Maybe it's just me, but those are some of my best memories from my childhood. My family loves games, board games, and electronic games.

Of course, as I got older, gaming consoles like PlayStation and Wii became more and more popular. That meant that the game cabinet was opened less and less, collecting dust.

Thankfully, I live in New Jersey near the shore and Hurricane Sandy left my family with no power for five days. Sure, it was scary not having power and walking around my neighborhood seeing fallen trees or roof shingles, but we were inland enough to not have had any flood water damage.

No power also meant no PlayStation or Wii games. The gaming cabinet was opened again, this time with vigor. Now, four years later, and I still think about sitting in the dark with a flashlight playing Scrabble with my family.

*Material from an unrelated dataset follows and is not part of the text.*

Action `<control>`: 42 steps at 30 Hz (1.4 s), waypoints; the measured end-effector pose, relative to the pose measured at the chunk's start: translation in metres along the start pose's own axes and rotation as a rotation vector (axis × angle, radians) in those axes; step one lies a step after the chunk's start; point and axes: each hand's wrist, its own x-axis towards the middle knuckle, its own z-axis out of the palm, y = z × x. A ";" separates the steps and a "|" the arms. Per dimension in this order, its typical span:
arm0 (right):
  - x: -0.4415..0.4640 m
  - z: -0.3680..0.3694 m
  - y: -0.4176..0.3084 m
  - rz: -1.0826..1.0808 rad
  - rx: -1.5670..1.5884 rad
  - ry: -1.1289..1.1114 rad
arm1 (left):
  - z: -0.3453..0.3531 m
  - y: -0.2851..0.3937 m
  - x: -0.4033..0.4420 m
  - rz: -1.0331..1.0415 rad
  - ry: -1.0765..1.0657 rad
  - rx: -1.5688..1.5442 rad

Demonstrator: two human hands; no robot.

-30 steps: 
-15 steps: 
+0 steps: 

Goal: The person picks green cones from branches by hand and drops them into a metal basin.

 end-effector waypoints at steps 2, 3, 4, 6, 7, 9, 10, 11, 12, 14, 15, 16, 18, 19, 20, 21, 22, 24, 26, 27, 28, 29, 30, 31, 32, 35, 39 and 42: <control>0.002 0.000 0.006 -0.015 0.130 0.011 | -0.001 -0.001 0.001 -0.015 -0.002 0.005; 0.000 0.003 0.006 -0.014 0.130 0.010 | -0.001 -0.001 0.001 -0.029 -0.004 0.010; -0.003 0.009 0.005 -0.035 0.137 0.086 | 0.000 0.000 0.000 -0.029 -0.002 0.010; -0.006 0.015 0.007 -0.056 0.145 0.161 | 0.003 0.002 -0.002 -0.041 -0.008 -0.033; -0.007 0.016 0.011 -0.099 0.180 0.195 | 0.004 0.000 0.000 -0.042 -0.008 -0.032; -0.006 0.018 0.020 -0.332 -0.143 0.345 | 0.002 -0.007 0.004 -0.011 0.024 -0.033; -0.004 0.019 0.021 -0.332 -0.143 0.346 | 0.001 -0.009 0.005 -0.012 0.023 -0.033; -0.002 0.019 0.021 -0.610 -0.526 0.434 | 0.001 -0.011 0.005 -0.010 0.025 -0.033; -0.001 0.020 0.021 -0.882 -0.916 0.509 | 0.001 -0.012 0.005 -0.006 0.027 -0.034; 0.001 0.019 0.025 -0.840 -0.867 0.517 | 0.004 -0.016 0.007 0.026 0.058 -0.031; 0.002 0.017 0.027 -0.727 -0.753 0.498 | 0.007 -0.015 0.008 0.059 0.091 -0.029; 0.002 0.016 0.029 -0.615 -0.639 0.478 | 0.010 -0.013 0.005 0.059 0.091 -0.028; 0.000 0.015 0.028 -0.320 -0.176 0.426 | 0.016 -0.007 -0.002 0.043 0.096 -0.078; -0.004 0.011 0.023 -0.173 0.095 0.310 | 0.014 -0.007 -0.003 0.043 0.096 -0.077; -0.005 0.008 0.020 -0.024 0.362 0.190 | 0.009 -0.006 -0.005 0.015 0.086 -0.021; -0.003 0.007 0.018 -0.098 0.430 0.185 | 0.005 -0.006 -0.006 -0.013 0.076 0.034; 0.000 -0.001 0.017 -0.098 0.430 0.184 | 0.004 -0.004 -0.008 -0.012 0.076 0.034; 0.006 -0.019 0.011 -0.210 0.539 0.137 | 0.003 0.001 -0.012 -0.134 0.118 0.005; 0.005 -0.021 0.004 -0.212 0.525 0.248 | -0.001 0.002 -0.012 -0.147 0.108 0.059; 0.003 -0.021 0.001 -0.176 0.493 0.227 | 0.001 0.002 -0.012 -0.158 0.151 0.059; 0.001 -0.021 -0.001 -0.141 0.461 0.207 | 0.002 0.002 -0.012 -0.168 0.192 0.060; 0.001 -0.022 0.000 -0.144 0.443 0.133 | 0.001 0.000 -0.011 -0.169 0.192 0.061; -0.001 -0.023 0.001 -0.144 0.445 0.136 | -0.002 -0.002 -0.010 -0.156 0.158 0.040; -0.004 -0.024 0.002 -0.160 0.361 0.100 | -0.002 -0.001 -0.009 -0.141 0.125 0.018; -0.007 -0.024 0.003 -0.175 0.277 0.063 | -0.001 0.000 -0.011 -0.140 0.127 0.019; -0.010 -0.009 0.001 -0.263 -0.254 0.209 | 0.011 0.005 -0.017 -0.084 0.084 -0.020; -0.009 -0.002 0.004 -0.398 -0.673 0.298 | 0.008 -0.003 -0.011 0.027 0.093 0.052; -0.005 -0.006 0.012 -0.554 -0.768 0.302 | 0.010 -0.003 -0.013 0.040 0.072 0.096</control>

That was also the week I learned how to play Yahtzee and dominated my dad in every game. My sister constantly was looking for someone to play her to Battleship. We exhausted Rummikub.

The game was already a family favorite, and that's including extended family. Family barbeques had been ending with late night games of Rummikub for at least a year by the time Sandy hit.

We were ready to strategize and crunch numbers, but after day three, we never wanted to a number ever again.

This semester, there's been a surge of board game love again in my family. My sister bought Jenga, which we are currently trying to exhaust ourselves with. My favorite board game also had a comeback: Life.

I loved this game so much that I had the SpongeBob version as a kid. I would play it with my best friend, just the two of us, playing game after game of Bikini Bottom themed Life. Now, I have a car full of "kids" that I've started to make pets in my head. I can handle having five pretend dogs, but not five pretend kids.

I don't know what it is about board games, but my family has always had an affinity for them. We've gone through our cycles of playing video games and card games, but we always come back to the classics. Maybe it's more a defining part of my family than I originally thought.